In research settings, deliberate controls and randomization will also lessen ill effects. In a study designed to evaluate two development strategies, you can select subjects to achieve a balanced mix of skills. Randomization minimizes the influence of factors that apply equally to the strategies under evaluation. Such precautions won't completely eliminate biases or guarantee portability, but they'll let you assess productivity appropriately to satisfy the study's goals.
Thinking outside the box
You need not limit yourself to obvious output measures. If acceptance tests are standard, the number of passing acceptance tests (perhaps adjusted using a weighting scheme) could make a good output proxy. Acceptance tests embody requirements, and passing tests represents chunks of functionality realized. This might ultimately be what you care about.
If the output measure is functionality- or requirements-oriented, say based on user stories delivered, but you want it to also account for end value delivered, you could have customers or users assess the released stories and rate them. You can then use these ratings as weights to adjust the measure. A user story that turns out to have no value to the customer will then be considered waste. Be careful about interpreting such measures: they'll capture productivity from the perspective of software's consumer: external factors' contributions such as requirements volatility might end up playing a more significant role than the development team's internal effectiveness.
It's important not to take end-value reasoning to the extreme point of confusing productivity with profit, return on investment, or other operational benefits. A broom factory might produce on average 100 brooms a day but might not be able to sell all of them. The factory's profitability at a given time will depend on several other factors outside the production process. Examples are selling price, inventory costs, demand for brooms, and the marketing department's effectiveness. Thus, while profitability may fluctuate, the speed of production remains constant at 100 brooms a day.
What if you want to account for quality, or lack thereof, in your productivity measure? This question relates to short-term or nominal productivity versus long-term or real productivity. The latter is when we factor into the measure the effects of latent implications, such as extra future rework. A process that's seemingly highly productive in the short term might result in considerable downstream costs in the long term. The net effect is a lower real productivity. This is often the case with poor quality. If you track or estimate the cost of poor quality, you can adjust nominal productivity downward over time to reflect real productivity.

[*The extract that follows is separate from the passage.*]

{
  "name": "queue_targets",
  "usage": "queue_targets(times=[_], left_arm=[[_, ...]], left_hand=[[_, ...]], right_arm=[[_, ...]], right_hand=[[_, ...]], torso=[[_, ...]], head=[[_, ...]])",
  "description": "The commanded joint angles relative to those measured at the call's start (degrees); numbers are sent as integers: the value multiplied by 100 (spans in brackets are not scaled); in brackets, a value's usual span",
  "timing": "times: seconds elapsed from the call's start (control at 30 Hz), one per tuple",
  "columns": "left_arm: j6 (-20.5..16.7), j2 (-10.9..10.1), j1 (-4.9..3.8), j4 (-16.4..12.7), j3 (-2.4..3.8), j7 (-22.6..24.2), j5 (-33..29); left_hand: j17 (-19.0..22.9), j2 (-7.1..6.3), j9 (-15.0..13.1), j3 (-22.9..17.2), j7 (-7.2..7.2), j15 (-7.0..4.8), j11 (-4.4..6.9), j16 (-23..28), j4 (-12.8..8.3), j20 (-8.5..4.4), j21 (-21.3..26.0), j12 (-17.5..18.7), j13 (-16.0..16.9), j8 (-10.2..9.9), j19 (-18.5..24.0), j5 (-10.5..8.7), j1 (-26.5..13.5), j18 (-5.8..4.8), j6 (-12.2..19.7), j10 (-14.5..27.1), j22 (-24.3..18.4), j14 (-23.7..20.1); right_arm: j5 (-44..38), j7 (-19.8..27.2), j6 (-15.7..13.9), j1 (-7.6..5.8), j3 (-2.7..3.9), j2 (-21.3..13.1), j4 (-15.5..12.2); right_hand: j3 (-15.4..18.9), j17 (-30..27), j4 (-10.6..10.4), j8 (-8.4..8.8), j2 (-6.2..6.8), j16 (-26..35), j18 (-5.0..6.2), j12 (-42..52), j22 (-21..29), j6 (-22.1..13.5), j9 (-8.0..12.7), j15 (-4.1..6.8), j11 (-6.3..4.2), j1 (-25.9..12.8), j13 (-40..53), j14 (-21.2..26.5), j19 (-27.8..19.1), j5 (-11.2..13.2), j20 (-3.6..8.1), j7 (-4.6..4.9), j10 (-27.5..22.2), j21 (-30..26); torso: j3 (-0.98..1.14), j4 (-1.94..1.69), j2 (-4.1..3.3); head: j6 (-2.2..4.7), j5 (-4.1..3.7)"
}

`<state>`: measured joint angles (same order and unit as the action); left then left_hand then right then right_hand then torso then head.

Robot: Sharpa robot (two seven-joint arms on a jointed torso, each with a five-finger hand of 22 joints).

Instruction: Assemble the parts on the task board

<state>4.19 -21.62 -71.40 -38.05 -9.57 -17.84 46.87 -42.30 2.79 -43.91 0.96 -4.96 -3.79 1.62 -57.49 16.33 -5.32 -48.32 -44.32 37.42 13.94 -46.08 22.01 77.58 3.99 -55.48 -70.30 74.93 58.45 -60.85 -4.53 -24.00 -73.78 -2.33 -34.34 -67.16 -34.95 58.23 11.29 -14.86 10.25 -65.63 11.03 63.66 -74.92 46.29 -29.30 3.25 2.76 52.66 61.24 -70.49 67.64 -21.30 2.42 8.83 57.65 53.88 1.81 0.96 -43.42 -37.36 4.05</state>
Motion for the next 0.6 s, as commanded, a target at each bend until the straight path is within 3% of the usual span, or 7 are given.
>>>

It's also important to distinguish between different types of productivity and how they interact. For example, we measure rework output (bugs fixed) in different terms than nominal production output (functionality delivered). We can then combine these measures to estimate real productivity (bug-free functionality delivered).
Yes, measuring software development productivity is difficult, but it's not futile. It's prone to misuse and misinterpretation, and highly portable, precise measures are elusive. But context-dependent and proximate measures can still be very valuable. Let's not succumb to measurement acquiescence that easily.